*** Data provided ***

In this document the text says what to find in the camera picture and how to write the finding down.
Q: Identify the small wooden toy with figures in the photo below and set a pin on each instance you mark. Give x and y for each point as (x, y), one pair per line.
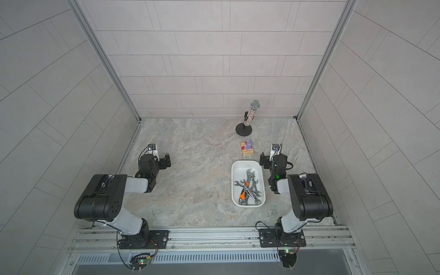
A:
(247, 148)

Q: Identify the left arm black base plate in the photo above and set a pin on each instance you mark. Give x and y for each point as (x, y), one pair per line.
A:
(156, 239)

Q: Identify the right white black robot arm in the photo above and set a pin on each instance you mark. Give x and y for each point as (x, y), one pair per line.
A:
(310, 202)

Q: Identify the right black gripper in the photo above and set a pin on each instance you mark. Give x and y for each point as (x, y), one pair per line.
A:
(267, 165)

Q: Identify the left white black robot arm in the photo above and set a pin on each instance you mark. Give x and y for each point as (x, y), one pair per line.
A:
(102, 201)

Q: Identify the white plastic storage box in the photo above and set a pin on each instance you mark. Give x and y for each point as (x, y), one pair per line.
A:
(238, 173)

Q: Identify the orange handled adjustable wrench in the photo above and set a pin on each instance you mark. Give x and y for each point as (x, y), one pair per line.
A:
(243, 199)

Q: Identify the glitter microphone on black stand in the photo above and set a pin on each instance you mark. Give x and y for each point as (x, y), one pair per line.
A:
(244, 128)

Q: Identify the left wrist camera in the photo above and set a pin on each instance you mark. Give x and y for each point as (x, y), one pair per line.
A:
(152, 150)

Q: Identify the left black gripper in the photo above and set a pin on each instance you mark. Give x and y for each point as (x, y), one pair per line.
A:
(162, 162)

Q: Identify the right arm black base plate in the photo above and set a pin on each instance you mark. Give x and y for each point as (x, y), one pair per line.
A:
(269, 239)

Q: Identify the left green circuit board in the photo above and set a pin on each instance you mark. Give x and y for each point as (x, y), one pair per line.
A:
(139, 262)

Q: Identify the green circuit board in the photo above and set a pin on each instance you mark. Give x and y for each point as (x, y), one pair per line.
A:
(139, 262)
(288, 257)

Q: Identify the aluminium mounting rail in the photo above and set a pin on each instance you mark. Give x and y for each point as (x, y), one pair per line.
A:
(103, 240)

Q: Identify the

***

• **Exercise aim**: Copy the records shown above in their entirety and exactly; images are to be left out.

• **Solution below**:
In this document the text says what to find in the camera picture and how to write the finding down.
Q: Identify the small wooden toy with figures in the photo below and set a pin on each instance you mark. Give x and y for each point as (x, y), one pair per line.
A:
(247, 148)

Q: Identify the left arm black base plate in the photo above and set a pin on each instance you mark. Give x and y for each point as (x, y), one pair per line.
A:
(156, 239)

Q: Identify the right white black robot arm in the photo above and set a pin on each instance you mark. Give x and y for each point as (x, y), one pair per line.
A:
(310, 202)

Q: Identify the right black gripper in the photo above and set a pin on each instance you mark. Give x and y for each point as (x, y), one pair per line.
A:
(267, 165)

Q: Identify the left white black robot arm in the photo above and set a pin on each instance you mark. Give x and y for each point as (x, y), one pair per line.
A:
(102, 201)

Q: Identify the white plastic storage box in the photo above and set a pin on each instance you mark. Give x and y for each point as (x, y), one pair per line.
A:
(238, 173)

Q: Identify the orange handled adjustable wrench in the photo above and set a pin on each instance you mark. Give x and y for each point as (x, y), one pair per line.
A:
(243, 199)

Q: Identify the glitter microphone on black stand in the photo above and set a pin on each instance you mark. Give x and y for each point as (x, y), one pair per line.
A:
(244, 128)

Q: Identify the left wrist camera in the photo above and set a pin on each instance you mark. Give x and y for each point as (x, y), one pair per line.
A:
(152, 150)

Q: Identify the left black gripper in the photo above and set a pin on each instance you mark. Give x and y for each point as (x, y), one pair per line.
A:
(162, 162)

Q: Identify the right arm black base plate in the photo above and set a pin on each instance you mark. Give x and y for each point as (x, y), one pair per line.
A:
(269, 239)

Q: Identify the left green circuit board in the photo above and set a pin on each instance you mark. Give x and y for each point as (x, y), one pair per line.
A:
(139, 262)

Q: Identify the green circuit board in the photo above and set a pin on each instance you mark. Give x and y for each point as (x, y), one pair per line.
A:
(139, 262)
(288, 257)

Q: Identify the aluminium mounting rail in the photo above and set a pin on each instance you mark. Give x and y for each point as (x, y), one pair per line.
A:
(103, 240)

Q: Identify the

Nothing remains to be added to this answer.